START RECORDS FOR THIS TASK
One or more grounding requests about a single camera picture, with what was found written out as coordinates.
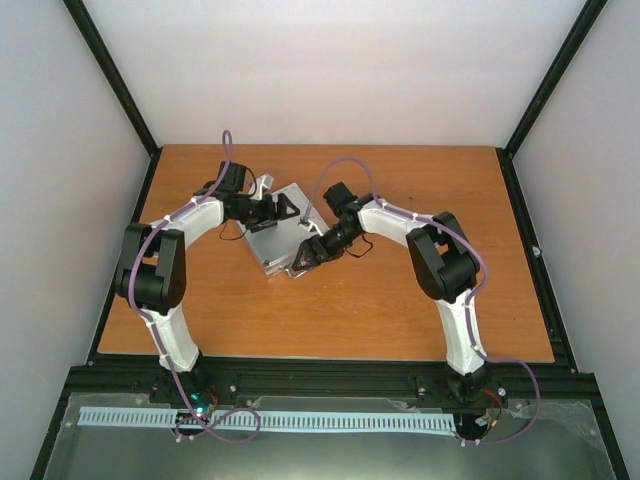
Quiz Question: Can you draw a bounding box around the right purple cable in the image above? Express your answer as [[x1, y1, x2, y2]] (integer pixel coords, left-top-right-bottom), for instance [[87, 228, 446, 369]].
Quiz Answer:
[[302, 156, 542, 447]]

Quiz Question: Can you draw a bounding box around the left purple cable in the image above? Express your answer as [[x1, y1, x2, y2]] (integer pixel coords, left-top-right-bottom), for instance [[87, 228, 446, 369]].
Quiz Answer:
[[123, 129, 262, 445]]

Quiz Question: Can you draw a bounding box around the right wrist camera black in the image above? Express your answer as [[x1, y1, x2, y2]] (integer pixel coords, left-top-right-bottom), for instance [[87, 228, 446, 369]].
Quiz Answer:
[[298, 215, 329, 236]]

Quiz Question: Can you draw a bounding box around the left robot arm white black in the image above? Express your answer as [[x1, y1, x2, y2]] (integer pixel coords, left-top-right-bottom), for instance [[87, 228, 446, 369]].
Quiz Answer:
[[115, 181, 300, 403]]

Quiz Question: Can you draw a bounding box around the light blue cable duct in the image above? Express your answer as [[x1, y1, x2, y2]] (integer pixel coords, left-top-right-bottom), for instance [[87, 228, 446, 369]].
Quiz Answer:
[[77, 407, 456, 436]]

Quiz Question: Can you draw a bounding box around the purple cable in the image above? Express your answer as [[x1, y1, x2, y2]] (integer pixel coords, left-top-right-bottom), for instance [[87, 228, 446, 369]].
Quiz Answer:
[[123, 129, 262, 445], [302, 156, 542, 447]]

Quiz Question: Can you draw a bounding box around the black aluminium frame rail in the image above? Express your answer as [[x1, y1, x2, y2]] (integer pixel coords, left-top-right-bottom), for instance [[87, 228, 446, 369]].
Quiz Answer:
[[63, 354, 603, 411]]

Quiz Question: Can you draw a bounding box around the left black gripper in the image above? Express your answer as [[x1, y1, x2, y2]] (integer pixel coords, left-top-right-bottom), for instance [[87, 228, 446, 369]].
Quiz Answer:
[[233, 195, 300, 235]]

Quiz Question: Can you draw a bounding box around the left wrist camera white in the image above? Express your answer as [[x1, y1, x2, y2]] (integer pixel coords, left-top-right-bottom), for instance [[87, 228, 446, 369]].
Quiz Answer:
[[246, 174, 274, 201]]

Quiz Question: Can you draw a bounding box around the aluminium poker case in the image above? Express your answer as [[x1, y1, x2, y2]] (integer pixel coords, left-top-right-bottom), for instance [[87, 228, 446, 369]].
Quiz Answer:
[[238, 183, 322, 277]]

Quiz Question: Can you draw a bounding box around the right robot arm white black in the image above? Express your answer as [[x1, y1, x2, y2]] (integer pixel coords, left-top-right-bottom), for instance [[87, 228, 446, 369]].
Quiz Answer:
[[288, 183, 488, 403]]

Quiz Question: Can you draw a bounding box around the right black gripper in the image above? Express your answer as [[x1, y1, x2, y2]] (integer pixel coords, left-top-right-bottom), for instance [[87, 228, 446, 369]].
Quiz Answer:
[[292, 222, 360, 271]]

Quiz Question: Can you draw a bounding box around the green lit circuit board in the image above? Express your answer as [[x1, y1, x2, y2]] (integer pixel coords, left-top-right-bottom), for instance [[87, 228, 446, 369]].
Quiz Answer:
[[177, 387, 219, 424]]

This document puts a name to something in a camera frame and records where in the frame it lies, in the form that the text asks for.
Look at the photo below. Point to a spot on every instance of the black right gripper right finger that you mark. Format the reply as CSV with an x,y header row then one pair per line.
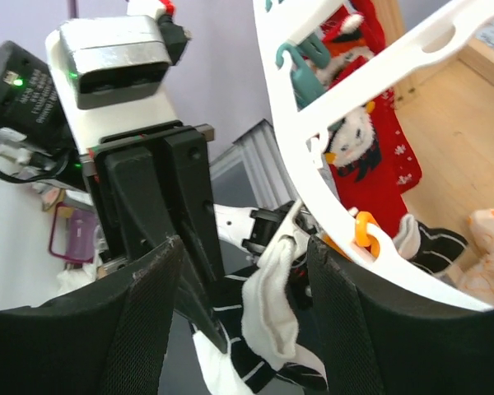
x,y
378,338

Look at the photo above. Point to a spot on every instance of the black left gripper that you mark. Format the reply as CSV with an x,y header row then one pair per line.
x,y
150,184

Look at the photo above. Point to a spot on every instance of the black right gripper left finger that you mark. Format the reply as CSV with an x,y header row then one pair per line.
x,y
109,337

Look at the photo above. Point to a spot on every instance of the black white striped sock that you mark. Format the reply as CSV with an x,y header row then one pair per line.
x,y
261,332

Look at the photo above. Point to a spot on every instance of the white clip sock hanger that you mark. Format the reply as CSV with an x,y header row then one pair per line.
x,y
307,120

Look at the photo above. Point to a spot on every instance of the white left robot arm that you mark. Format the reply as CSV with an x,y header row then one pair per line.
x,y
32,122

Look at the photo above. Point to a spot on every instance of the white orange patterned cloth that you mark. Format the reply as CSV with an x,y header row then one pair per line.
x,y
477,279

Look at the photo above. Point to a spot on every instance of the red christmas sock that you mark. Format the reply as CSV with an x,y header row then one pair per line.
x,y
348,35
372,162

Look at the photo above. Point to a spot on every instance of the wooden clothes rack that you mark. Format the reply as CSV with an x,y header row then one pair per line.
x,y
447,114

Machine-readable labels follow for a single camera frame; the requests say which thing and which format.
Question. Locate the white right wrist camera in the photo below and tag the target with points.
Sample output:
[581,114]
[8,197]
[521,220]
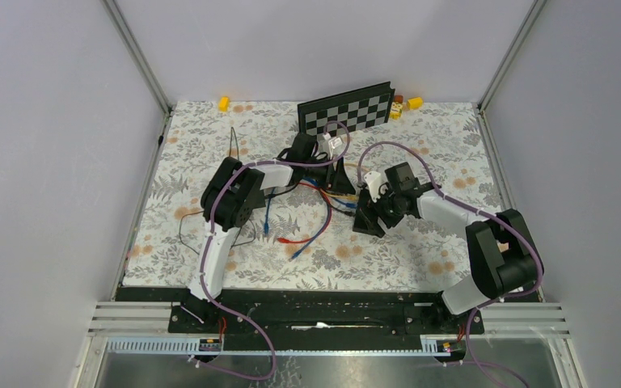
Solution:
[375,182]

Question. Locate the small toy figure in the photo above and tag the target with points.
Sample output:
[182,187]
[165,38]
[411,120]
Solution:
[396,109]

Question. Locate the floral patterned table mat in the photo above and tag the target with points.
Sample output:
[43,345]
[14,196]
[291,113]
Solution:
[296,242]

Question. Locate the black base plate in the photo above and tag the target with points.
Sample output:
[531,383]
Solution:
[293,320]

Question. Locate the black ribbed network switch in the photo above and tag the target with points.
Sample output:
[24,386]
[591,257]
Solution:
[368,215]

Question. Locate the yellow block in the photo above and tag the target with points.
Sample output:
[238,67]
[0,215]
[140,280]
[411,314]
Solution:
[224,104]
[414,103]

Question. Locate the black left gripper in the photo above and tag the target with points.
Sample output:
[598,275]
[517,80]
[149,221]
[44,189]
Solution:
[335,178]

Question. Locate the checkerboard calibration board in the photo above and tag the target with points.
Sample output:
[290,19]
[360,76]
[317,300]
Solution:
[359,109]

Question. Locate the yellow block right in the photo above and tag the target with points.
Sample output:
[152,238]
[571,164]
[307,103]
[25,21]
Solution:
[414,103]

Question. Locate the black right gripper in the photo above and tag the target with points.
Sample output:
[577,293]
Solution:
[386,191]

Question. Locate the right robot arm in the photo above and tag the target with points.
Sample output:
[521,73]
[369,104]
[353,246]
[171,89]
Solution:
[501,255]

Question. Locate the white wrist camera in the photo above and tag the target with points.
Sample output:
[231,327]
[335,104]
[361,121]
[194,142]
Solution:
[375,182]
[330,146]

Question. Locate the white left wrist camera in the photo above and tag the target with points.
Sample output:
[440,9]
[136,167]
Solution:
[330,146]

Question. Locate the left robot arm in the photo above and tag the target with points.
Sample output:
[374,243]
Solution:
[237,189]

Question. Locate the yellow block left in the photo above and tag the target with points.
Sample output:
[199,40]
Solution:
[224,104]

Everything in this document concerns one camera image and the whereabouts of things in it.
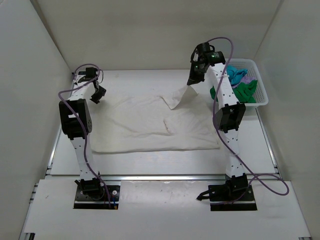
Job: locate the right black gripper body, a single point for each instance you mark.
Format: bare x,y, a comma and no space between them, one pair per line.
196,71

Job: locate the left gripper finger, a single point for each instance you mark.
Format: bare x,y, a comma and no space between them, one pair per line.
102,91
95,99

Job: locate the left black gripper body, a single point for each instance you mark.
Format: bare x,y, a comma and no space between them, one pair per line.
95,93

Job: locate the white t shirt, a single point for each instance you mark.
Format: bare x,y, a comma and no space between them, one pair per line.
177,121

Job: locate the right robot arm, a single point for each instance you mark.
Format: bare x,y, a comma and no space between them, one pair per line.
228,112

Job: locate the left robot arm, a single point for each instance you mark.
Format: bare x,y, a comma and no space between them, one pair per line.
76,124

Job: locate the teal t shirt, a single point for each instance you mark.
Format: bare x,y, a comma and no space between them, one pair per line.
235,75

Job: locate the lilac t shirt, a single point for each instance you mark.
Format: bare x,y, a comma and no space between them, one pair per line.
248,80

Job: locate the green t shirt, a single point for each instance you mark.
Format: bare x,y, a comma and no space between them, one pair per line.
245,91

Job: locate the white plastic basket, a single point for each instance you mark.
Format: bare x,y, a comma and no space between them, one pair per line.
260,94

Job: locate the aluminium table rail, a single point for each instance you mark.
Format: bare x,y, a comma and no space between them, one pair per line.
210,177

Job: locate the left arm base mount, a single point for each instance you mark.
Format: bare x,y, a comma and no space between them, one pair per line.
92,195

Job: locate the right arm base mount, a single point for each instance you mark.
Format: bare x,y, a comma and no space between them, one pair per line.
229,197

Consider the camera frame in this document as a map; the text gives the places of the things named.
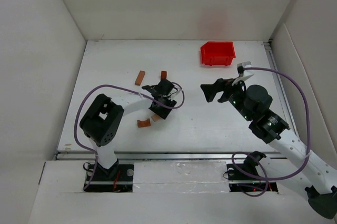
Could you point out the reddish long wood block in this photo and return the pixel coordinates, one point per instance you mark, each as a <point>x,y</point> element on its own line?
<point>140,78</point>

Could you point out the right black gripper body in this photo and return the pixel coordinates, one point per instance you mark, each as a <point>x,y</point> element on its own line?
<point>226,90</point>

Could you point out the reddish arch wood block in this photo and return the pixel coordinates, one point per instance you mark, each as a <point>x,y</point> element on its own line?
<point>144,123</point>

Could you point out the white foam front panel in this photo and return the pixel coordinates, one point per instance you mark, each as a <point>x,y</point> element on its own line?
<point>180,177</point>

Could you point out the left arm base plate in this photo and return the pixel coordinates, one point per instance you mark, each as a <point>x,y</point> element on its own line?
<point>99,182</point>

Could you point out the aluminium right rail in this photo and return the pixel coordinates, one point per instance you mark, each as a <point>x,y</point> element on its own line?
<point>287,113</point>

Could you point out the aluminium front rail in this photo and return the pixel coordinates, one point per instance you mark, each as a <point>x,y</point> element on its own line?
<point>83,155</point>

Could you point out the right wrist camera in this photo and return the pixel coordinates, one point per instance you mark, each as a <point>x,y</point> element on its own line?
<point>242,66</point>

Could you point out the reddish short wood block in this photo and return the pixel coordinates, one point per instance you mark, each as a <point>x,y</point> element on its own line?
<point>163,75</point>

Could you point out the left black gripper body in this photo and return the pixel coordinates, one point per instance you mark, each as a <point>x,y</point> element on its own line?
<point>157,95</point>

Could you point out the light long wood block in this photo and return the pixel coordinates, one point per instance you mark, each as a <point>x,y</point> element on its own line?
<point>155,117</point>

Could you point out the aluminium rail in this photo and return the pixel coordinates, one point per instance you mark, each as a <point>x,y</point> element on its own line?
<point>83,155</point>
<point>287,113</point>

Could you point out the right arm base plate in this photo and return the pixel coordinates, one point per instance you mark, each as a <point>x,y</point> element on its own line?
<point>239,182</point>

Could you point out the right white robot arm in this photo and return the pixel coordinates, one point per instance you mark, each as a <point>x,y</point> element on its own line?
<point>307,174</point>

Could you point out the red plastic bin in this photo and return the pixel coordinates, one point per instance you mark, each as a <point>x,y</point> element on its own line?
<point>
END RECORDS FOR THIS TASK
Take every line above that includes "text" and list it.

- [EXERCISE SOLUTION]:
This document puts a name to something in a camera frame and records where in the frame it lies, in the form that the text asks for.
Consider the camera frame in this document as a map; the text gives the places of the things named.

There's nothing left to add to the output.